Measuring implicit knowledge of stem-vowel alternations in German strong verbs: A visual-world eye-tracking study

 

In native language comprehension, people constantly integrate lexical, morphosyntactic, pragmatic and contextual information to predict upcoming input (Altmann & Kamide, 1999; Huettig et al., 2011), which facilitates efficient communication (Jaeger & Snider, 2013). Adult L2 learners, however, manifest difficulties in exploiting grammatical cues to generate such anticipations (Kaan, 2014). Some studies found L2 sentence processing to rely more on lexical-semantic rather than on grammatical information (e.g., Hopp, 2015).

Our study investigates whether advanced L2 German learners (L1 Dutch) can use the grammatical information encoded in stem-allomorphs of German strong verbs in comprehension. Morphosyntactic information in German strong verbs is not only encoded through affixation but also through stem-allomorphy. As a consequence, the difference between the 3rd p. sg. and the 2nd p. pl. in present tense is marked only through a stem-vowel change.
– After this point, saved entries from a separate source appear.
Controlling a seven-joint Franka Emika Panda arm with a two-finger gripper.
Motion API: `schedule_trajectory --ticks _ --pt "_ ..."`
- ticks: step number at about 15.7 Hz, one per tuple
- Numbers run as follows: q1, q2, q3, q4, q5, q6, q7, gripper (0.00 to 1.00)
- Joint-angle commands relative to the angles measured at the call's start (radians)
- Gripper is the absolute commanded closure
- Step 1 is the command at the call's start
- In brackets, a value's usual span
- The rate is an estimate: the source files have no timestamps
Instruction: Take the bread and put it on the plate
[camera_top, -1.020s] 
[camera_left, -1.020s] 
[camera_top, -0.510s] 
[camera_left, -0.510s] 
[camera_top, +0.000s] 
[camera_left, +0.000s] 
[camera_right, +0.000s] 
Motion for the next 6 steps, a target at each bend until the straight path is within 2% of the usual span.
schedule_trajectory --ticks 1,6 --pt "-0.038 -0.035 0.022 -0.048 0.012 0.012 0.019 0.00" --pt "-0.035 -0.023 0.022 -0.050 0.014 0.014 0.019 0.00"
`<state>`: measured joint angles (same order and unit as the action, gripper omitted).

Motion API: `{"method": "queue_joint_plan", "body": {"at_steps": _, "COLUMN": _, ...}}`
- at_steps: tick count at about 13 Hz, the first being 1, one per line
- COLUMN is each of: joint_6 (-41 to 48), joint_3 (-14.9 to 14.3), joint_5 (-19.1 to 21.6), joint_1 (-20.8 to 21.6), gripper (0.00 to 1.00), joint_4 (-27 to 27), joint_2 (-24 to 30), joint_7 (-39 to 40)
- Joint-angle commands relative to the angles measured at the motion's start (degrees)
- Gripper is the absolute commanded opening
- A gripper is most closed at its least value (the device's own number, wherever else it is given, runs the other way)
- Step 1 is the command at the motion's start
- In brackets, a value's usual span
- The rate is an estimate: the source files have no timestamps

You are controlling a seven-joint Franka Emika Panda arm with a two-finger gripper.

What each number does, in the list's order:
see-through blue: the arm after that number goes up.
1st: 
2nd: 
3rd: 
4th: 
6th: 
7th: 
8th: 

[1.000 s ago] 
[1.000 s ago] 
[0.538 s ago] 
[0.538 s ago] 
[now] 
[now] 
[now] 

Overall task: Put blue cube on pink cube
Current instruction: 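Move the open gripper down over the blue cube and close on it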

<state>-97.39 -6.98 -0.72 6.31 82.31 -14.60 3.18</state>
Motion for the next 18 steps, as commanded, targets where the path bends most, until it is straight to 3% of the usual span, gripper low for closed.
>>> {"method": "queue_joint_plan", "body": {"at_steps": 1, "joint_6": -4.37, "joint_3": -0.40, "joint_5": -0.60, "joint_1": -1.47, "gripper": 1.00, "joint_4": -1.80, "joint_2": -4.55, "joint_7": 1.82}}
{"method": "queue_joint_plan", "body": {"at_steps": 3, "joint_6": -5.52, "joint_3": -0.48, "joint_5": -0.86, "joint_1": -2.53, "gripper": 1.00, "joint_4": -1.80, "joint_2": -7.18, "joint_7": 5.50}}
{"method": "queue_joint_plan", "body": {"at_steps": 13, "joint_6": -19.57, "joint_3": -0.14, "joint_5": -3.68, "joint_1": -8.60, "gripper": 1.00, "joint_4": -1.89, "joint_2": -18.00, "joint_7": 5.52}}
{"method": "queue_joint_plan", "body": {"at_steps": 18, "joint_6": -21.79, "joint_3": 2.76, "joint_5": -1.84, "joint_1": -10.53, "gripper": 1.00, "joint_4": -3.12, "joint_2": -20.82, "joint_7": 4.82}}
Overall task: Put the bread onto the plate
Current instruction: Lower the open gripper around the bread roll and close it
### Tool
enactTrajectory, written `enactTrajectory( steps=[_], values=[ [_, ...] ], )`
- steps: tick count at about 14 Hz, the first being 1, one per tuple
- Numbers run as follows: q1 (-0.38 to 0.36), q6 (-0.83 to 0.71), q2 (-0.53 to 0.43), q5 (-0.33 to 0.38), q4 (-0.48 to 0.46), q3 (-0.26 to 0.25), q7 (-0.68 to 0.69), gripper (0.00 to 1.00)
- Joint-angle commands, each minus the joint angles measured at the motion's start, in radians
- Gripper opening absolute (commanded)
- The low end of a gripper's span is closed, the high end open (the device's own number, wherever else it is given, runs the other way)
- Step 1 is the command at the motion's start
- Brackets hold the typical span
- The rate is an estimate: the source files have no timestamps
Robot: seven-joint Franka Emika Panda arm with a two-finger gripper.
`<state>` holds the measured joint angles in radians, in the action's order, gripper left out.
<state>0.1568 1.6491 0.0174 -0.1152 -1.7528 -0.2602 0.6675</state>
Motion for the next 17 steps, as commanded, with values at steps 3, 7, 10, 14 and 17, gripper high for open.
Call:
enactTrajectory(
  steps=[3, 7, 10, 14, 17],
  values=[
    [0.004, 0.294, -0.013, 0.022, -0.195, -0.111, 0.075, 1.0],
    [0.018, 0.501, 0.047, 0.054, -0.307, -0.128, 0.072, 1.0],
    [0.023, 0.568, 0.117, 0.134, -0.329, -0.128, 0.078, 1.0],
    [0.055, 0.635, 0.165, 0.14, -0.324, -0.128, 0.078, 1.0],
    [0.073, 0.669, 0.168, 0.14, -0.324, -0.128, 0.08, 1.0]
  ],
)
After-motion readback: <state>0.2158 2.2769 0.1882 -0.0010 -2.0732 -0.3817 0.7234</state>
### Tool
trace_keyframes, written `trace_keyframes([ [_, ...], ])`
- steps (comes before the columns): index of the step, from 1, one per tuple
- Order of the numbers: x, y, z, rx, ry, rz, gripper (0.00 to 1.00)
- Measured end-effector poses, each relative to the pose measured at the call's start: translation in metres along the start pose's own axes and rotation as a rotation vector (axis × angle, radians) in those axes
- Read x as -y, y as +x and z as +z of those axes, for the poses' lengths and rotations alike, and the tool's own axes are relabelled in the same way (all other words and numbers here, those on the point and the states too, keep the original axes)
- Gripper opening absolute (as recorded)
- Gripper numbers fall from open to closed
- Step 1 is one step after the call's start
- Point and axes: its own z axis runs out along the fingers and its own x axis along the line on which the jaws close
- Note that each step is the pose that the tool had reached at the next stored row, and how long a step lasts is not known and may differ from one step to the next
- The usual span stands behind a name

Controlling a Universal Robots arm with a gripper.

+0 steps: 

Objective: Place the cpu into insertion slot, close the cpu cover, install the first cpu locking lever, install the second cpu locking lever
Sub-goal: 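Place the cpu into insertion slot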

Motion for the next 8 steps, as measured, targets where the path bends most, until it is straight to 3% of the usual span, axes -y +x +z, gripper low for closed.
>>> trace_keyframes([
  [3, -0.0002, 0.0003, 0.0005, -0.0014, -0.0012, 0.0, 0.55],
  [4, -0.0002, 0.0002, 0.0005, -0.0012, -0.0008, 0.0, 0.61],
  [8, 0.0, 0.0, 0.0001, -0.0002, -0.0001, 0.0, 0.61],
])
We wish to examine whether L2 learners can use the changed vowels in auditory input as a cue for syntactic number.

We compare data of 20 learners of German to those of 20 native speakers in a visual-world eye-tracking experiment using a sentence-picture matching task. Participants are exposed to two pictures, varying in the number of referents depicted, in combination with auditory sentences in which the vowel of the verb stem represents the first reliable cue for number. Successful exploitation of the morphosyntactic information encoded in the stem-allomorphs is measured as anticipatory eye-movements towards the correct picture.

The findings may have important theoretical and methodological implications. The absence of anticipation in the L2 group would confirm the processing differences between L2 and L1 speakers in sentence comprehension. However, the presence of anticipatory eye-movements would imply that our method could be used as a measure of implicit morphosyntactic knowledge, and be compared to measures of explicit knowledge. Furthermore, the method can be implemented in combination with learning treatments.

 

 

References:

Altmann, G. T. M., & Kamide, Y. (1999). Incremental interpretation at verbs: Restricting the domain of subsequent reference. Cognition, 73, 247-264.

Hopp, H. (2015). Semantics and morphosyntax in predictive L2 sentence processing. International Review of Applied Linguistics, 53, 277-306.

Huettig, F., Rommers, R., & Meyer, A. S. (2011). Using the visual world paradigm to study language processing: A review and critical evaluation. Acta Psychologica, 137(2), 151-171.

Jaeger, T. F., & Snider, N. E. (2013). Alignment as a consequence of expectation adaptation: Syntactic priming is affected by the prime’s prediction error given both prior and recent experience. Cognition, 127(1), 57-83.

Kaan, E. (2014). Predictive sentence processing in L2 and L1: What is different? Linguistic Approaches to Bilingualism, 4(2), 257-282.